In frustration, I texted Mark.
Me: Crap!!! Dropped headlamp!!! Gotta descend. Bummer!!!
Mark: Really? Descend? The pull of the ground is strong!
Me: No just to retrieve. I have no other light and would kill my evening climbing. No? Can you think of alternative?
Mark: Well, that other soloist left ropes to the ground. When is he coming back?
Me: Tonight. You can see that???
Mark: Sure, we can see you. We’re going up there in a little while. We tie your headlamp to his ropes. I’ll bring an extra in case we can’t find yours.
Me: Awesome. You’re a star.
Me: He’s fixed into bolts below. I don’t know where it landed and it’s just the lamp part. It popped off the webbing. Stupid design. Dunno if it’s functional.
Mark: Do you have his contact info to tell him to bring it up? I’ll leave a note on it.
Me: Nope… he doesn’t speak English very well. Korean soloist.
Mark: Hmmm….
Me: It’s ok. I go down and look. If I can’t find it, may I borrow ur spare? (if that’s ok?)
Mark: Sure, we’re leaving now. I’m bringing you a sun shade for your helmet also.
Me: K
…
Me: headlamp smashed to bits. :(
Mark: We’re almost there! No prob. Go get in the shade.
I had descended down from the 6th pitch, first on my ropes to P4, then on the Korean soloist’s ropes from P4 to the ground. I recovered only bits of my headlamp and just 1 of 3 AAA batteries. It was completely destroyed… It goes to show how much heat affects your brain function. How could I have believed there was any chance of it working from falling such a distance??
It was sweltering at the base. I stripped my gear off as I fumbled towards the shade. At the first shaded flat rock, I collapsed and promptly fell asleep. I was OUT well before Mark and Paul arrived and being awoken by their fresh faces made me feel a whole lot better. Mark brought a headlamp (exact same Black Diamond headlamp that popped off!), and he brought me a categorically unattractive, but amazingly practical Da-Brim shade cover for my helmet. It was bright yellow, and against my purple helmet, made me look like a first class dork. I couldn’t believe my luck.

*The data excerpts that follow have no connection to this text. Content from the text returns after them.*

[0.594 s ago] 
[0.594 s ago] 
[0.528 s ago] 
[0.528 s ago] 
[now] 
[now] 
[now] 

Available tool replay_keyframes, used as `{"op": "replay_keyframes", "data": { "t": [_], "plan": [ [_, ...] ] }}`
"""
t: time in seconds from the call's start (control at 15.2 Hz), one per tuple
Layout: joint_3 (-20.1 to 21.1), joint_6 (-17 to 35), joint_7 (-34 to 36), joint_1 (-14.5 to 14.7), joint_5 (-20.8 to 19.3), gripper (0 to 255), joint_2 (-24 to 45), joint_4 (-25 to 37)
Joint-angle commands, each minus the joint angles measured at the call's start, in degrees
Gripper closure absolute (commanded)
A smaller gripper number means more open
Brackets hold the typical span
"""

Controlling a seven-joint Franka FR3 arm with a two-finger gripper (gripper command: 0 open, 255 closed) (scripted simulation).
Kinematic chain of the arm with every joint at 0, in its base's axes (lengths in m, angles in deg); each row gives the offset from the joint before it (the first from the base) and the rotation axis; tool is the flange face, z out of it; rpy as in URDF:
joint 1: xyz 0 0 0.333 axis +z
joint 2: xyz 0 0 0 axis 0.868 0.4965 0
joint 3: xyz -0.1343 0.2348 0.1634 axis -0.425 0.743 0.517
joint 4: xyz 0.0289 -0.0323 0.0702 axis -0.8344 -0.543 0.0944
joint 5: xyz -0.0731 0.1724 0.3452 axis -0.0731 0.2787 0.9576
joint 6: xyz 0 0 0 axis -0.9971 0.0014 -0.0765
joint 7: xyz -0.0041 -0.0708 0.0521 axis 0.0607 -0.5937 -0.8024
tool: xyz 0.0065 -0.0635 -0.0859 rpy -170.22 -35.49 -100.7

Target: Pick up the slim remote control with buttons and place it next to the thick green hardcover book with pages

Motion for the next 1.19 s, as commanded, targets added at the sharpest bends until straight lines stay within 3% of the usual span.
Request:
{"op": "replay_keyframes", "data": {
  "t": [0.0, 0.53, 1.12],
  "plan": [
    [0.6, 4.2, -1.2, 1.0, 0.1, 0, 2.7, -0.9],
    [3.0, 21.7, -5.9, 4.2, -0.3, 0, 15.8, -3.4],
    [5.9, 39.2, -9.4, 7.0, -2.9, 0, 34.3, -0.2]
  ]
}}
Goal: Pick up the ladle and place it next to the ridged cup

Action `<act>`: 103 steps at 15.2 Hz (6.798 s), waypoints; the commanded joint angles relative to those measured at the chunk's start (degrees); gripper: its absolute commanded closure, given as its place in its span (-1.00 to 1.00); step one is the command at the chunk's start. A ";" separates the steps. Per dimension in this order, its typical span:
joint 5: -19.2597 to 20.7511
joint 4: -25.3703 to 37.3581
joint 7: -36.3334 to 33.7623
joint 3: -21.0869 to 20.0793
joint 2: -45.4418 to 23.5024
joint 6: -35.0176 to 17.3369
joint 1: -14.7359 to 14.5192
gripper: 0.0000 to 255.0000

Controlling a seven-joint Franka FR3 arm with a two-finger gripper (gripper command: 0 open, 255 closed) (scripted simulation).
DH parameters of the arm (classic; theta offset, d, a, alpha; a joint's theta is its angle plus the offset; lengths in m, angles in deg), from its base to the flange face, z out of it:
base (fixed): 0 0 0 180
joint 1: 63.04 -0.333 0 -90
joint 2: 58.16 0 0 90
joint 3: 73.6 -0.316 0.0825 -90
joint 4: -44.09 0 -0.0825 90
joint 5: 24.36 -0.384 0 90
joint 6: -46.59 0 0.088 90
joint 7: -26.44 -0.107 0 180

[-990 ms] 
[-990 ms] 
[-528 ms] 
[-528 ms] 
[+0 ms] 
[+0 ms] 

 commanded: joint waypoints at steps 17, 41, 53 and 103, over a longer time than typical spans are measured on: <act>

Mark suggested I stay down off the wall and away from the heat that radiated off the rock. He suggested I go get a shower, sleep soundly, and then get up early to jug the lines and start climbing again. And had I a vehicle, I might have taken his advice. But I lent my car to a friend while I was on the wall and Henri had my sleeping bag. Mostly, I was still worried that the temptation to stay grounded would be too strong.
I decided to go back up. Mark generously filled up my water bladder, sent me off with a headlamp and helmet shade and I jugged the lines that late afternoon with the intentions of an early start the next day. That evening, as the sun set, I took out his headlamp and attached it to my helmet. But when I hit the button, it didn’t turn on. Hmmm… I tried it a few more times…. no dice. No worries – it must be the batteries, and I had spare batteries. But after installing… it still didn’t work.
At this point, I started to laugh.
Are ya kidding me?!
I was finally finding the humor in the complete disarray that was my first solo, and it felt good. I started to calculate how many hours of daylight I had, how many pitches I thought I could realistically push in a day, and what time the moon rose at night. And then it dawned on me… in my “oh shit” kit, I had an emergency light. A single LED keychain light that could turn on when squeezed! I found it and saw that it also had a tiny switch that could keep the light on without squeezing it.
YES!
And so, I duct taped the 1 LED wonderlight to my helmet.
There.
It’ll have to do…
Text msg to my loved ones: Made a ton of stupid mistakes!! They were silly and extremely frustrating. Heat is taking its toll. Almost threw up twice today. Spaniards bailed today and left 10 liters of water behind. Happy about that.
That night, I saw the unmistakable headlamp of the Korean soloist walking up the steep scree field. It was close to midnight, and he stood there at the base for about 30 minutes looking up. Finally, he turned away and walked back down the hill.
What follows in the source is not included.